• [About this exercise]:
Your answer must consist of every line from the data below that includes the word "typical".

• [Entries shown]:
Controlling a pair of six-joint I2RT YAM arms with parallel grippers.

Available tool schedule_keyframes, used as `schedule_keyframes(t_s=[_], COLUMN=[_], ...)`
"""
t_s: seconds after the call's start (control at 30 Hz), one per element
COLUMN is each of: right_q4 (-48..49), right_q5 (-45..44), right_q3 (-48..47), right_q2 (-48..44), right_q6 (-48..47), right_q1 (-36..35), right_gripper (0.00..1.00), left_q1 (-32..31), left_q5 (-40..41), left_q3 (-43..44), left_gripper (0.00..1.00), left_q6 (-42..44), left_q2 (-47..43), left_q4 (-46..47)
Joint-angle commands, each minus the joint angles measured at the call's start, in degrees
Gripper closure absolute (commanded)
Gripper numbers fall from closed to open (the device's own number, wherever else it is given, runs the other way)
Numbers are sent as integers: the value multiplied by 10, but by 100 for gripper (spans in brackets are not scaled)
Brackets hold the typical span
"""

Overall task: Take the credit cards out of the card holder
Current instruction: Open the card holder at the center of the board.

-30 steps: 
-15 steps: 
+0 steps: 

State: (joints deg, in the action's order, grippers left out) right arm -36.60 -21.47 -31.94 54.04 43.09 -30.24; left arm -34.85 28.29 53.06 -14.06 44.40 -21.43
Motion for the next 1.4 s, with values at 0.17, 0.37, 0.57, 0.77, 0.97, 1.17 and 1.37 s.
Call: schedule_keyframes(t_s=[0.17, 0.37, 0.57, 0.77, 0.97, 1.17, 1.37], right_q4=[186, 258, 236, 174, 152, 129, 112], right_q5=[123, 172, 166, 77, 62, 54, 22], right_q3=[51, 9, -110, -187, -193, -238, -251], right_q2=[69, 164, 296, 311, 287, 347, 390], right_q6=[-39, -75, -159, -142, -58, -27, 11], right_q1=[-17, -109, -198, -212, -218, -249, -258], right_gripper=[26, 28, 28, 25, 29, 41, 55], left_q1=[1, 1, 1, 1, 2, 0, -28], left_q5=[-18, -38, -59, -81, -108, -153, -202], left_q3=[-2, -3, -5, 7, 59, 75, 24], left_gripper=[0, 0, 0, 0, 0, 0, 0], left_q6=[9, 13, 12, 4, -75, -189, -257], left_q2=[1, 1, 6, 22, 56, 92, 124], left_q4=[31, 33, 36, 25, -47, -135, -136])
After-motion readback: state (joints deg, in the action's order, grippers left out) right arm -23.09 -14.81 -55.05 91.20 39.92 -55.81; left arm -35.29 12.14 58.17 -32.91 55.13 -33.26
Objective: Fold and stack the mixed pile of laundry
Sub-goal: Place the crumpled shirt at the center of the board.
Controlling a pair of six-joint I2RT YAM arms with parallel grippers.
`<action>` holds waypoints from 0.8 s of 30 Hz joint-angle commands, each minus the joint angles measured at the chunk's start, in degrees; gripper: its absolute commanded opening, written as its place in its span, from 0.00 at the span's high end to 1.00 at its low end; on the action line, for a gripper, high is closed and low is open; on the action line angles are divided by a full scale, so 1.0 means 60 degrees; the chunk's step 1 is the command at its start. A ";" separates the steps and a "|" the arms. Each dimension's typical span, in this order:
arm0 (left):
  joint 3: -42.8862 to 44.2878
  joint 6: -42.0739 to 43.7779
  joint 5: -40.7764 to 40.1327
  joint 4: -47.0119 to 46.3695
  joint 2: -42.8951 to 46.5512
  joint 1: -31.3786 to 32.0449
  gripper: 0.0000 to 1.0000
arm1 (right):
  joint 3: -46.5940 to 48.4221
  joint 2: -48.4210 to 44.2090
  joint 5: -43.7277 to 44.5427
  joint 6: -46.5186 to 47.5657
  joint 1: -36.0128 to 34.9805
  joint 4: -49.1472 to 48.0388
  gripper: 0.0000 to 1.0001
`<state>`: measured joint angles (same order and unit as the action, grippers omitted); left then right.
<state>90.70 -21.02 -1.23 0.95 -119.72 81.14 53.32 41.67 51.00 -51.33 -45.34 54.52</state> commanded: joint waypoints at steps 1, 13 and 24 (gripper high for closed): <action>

• [Written answer]:
Brackets hold the typical span
`<action>` holds waypoints from 0.8 s of 30 Hz joint-angle commands, each minus the joint angles measured at the chunk's start, in degrees; gripper: its absolute commanded opening, written as its place in its span, from 0.00 at the span's high end to 1.00 at its low end; on the action line, for a gripper, high is closed and low is open; on the action line angles are divided by a full scale, so 1.0 means 60 degrees; the chunk's step 1 is the command at its start. A ";" separates the steps and a "|" the arms. Each dimension's typical span, in this order:

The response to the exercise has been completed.